Pour ce qui est de ma vie amoureuse, je ne vois pas vraiment d'évolution. Bien sûr, tous nos amis nous disent "et bien moi, ça ne me dérangerait pas d'être avec un séropositif". Alors pourquoi présente-t-on des éventuels prétendants à nos autres amies, mais pas à nous ? Ou encore, un homme va bien vouloir sortir avec vous, mais "ne se sent pas d'aller plus loin"... ou veut bien aller plus loin mais "préfère rester discret". Tout ceci est pénible, ces non-dits, ces mensonges, ces fausses excuses, toute cette hypocrisie, c'est très lourd.

En conclusion, quels messages souhaiteriez-vous faire passer ?

J'aimerais que les autorités sanitaires et les médias parlent un peu plus des avancées positives de nos vies, du faible taux de contamination chez les personnes "traitées correctement", de la possibilité de concevoir des enfants sains, de l'urgence du dépistage pour tous afin d'enrayer ce fléau.
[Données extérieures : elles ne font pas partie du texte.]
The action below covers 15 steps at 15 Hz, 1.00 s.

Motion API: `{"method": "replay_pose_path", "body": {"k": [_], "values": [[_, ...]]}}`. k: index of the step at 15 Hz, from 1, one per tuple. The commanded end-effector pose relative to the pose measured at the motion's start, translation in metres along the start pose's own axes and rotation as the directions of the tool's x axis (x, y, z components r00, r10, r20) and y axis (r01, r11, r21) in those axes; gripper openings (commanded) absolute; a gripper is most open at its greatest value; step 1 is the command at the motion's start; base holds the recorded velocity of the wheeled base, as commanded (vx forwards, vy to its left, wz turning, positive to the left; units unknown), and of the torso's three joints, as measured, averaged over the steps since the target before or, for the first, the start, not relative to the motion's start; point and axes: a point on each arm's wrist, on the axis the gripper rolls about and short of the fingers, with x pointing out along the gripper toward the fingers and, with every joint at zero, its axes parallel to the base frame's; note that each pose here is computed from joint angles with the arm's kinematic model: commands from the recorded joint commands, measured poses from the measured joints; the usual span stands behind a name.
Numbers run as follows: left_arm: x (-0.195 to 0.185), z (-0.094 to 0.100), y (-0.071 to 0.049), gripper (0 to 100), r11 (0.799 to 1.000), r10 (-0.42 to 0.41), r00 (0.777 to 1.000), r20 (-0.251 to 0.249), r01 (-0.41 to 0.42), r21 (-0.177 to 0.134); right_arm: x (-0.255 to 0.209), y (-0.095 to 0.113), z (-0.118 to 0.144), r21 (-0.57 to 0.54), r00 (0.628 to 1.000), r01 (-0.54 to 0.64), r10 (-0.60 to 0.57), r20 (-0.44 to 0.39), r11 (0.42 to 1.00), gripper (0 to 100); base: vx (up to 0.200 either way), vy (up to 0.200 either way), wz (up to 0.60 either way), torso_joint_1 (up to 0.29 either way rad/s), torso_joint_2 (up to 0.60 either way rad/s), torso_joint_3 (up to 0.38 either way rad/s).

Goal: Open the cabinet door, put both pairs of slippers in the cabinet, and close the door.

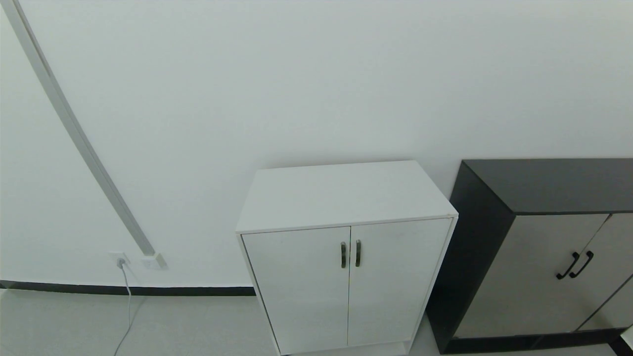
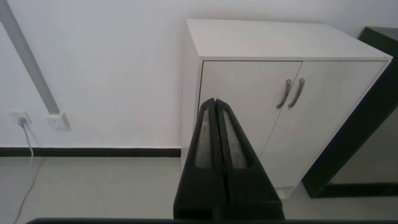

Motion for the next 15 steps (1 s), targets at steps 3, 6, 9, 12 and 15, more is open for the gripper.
{"method": "replay_pose_path", "body": {"k": [3, 6, 9, 12, 15], "values": [[0.000, 0.000, 0.000, 0, 1.000, 0.000, 1.000, -0.001, 0.000, -0.001, -0.009, 0.002, -0.004, 0.010, 0.991, 0.072, -0.073, 0.114, 0.997, 0, 0.000, 0.000, 0.00, 0.000, 0.00, 0.000], [0.000, 0.000, 0.000, 0, 1.000, 0.000, 1.000, 0.001, 0.000, -0.001, -0.012, 0.002, -0.005, 0.018, 0.981, 0.097, -0.099, 0.167, 0.995, 0, 0.000, 0.000, 0.00, 0.000, 0.00, 0.000], [0.000, 0.000, 0.000, 0, 1.000, 0.000, 1.000, 0.001, 0.000, -0.001, -0.016, 0.004, -0.007, 0.026, 0.968, 0.118, -0.121, 0.219, 0.993, 0, 0.000, 0.000, 0.00, 0.000, 0.00, 0.000], [0.000, 0.000, 0.000, 0, 1.000, 0.000, 1.000, 0.001, 0.000, -0.001, -0.016, 0.004, -0.007, 0.047, 0.967, 0.123, -0.130, 0.219, 0.991, 0, 0.000, 0.000, 0.00, 0.000, 0.00, 0.000], [0.000, 0.000, 0.000, 0, 1.000, 0.000, 1.000, 0.001, 0.000, -0.001, -0.016, 0.003, -0.007, 0.118, 0.960, 0.145, -0.169, 0.224, 0.982, 0, 0.000, 0.000, 0.00, 0.000, 0.00, 0.000]]}}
Et il faudrait aussi publier des témoignages de vies qui certes, ont été brisées, compliquées par cette maladie, mais qui restent de belles vies, parce que des vies de battants, de personnes courageuses. Ce sont des témoignages comme ceux-ci qui feront de nous des personnes comme tout le monde et nous permettrons d'être à nouveau intégrés de façon normale dans la société. Car avant d'être une séropositive, je suis un être humain, une femme, une maman.

Et en cela, je remercie les associations, et tout particulièrement Fight Aids Monaco, la Princesse Stéphanie, les encadrants, les bénévoles qui font tout pour que, non seulement nous gardions une dignité, que nous ayons les meilleures informations concernant notre maladie, mais qui, en prime, nous gâtent nous permettent de vivre des moments et des expériences que nous n'aurions sans doute pas vécus sans eux.